Bill Bonanno se sentía tan influenciado por ese mito como cualquier otro y con frecuencia decidía vivir esa mentira.

(…) Así, no era difícil entender por qué Frank Costello mantuvo relaciones con los líderes de Wall Street y poderosos comerciantes, con quienes tomaba diariamente su sauna en el Biltmore, o por qué Lucky Luciano había sido un respetado residente del Waldorf, o por qué un enemigo tan encarnizado de la Mafia como Benito Mussolini había otorgado el título de <commendatore> a un fugitivo de los Estados Unidos, Vito Genovese, después de que éste hiciera generosas contribuciones a proyectos de construcción municipales cerca de Nápoles.

Sin embargo, había sin duda otro veteranos de la Mafia que habían sido presentados en la prensa como millonarios pero que eran relativamente pobres

GAY TALESE

Gay Talese, trabajando como periodista, siguió el proceso judicial que se seguía contra Bill Bonanno, y se lanzó a pedirle una entrevista. Gracias a su insistencia, poco a poco, se ganó la confianza de este jefe mafioso y le convenció para escribir un libro que contara su vida y la de su padre, que aún vivía. De ahí nacería una estrecha relación que continuaría durante años, y que cimentó la amistad entre el escritor y el personaje, hasta tal punto que, tras convertirse el libro en un best-seller en 1971, Gay Talese, en agradecimiento por la confianza depositada en él, ante la critica situación en la que había quedado la familia Bonanno tras el juicio y consciente del éxito económico del libro, en justa correspondencia, destinó una parte de sus ganancias a crear un fondo que cubriría los estudios universitarios de los hijos de Bill Bonanno, con la esperanza, como así fue, de que éstos recibieran una educación que los sacara del mundo en el que siempre se habían movido los Bonanno.
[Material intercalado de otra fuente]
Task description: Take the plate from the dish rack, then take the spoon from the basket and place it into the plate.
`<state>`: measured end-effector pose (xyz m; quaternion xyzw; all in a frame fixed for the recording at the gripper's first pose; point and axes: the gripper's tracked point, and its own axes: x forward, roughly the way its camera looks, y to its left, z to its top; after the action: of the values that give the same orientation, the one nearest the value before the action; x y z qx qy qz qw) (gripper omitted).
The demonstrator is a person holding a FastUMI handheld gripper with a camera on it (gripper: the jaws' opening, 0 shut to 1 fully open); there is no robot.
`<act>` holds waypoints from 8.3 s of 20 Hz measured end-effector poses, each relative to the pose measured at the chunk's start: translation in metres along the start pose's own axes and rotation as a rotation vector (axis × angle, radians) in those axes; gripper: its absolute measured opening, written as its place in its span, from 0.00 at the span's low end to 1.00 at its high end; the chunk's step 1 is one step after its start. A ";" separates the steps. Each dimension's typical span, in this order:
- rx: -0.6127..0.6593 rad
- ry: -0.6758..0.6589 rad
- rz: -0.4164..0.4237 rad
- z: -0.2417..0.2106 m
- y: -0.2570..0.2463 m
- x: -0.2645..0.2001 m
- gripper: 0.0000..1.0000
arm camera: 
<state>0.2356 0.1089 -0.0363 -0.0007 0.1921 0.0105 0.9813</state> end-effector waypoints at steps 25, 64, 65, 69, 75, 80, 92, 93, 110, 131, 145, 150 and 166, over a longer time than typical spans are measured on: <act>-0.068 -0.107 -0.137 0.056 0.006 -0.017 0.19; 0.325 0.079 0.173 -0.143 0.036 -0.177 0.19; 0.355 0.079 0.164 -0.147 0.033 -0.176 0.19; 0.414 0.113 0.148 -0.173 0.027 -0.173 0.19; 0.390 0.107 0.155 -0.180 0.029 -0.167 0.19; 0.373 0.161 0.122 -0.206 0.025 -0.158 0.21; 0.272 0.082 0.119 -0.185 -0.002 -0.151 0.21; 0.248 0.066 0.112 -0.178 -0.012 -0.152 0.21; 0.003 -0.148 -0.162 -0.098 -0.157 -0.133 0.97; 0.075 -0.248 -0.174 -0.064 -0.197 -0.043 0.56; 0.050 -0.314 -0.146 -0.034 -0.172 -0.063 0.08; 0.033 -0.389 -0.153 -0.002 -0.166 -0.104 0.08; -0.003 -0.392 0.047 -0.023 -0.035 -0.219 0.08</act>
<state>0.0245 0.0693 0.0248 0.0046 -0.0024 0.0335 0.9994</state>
Lo que sí resulta curioso es que a Bill Bonanno, finalmente, le cazaran las autoridades por un asunto de uso ilegal de tarjetas de crédito, y que nunca demostraran nada sobre sus actividades reales en el crimen organizado, como su padre. Algo casi calcado a lo sucedido a Al Capone, años antes, al que sólo se le pudo detener por evasión de impuestos.

Libro, pues, entretenido, que bucea en el pasado de la familia Bonanno, desde los años en Castellammare del Golfo, en Sicilia, hasta su ocaso en la cúspide del crimen organizado, la vida familiar, la vida criminal, todo enlazado de una manera elegante y amena.

En la contraportada del libro se dice que “esta obra monumental… inspiraría Los Soprano”. Sin embargo, en su interior, el propio Gay Talese aclara que, “…llevó a Salvatore a contarme lo furioso que se había puesto el año anterior cuando <The Arizona Republic> publicó un artículo en el cual comparaban al personaje principal de la serie, Tony Soprano, con su difunto abuelo Joseph Bonanno. Tony Soprano aparece caracterizado en la serie como un matón vulgar, insistía Salvatore, que carecía por completo de la elegante sagacidad y la actitud digna de su abuelo…”. Y creo que es cierto. Quienes lean este libro y hayan visto la serie, se habrán dado cuenta de que, la distancia entre el elegante Joseph <Joe Bananas> Bonanno y el hosco y visceral Tony Soprano es abismal. Pero leer este libro y ver la serie son dos placeres incuestionables.

Una curiosidad: Bill Bonanno acabó como asesor en Hollywood en películas sobre la Mafia.

 Sergio Barce, septiembre 2011

 Los fragmentos del libro están tomados de la edición publicada por Alfaguara, 3ª edición, julio 2011, con traducción del inglés de Patricia Torres Londoño.

  Gay Talese, periodista y escritor, nació en Ocean City, New Jersey, 1932. Considerado el pionero del Nuevo Periodismo, es autor de obras como “El reino y el poder” (The Kingdom and the power, 1969), “La mujer de tu prójimo” (Thy neighbor´s wife, 1981) o “The silent season of a hero”(2010).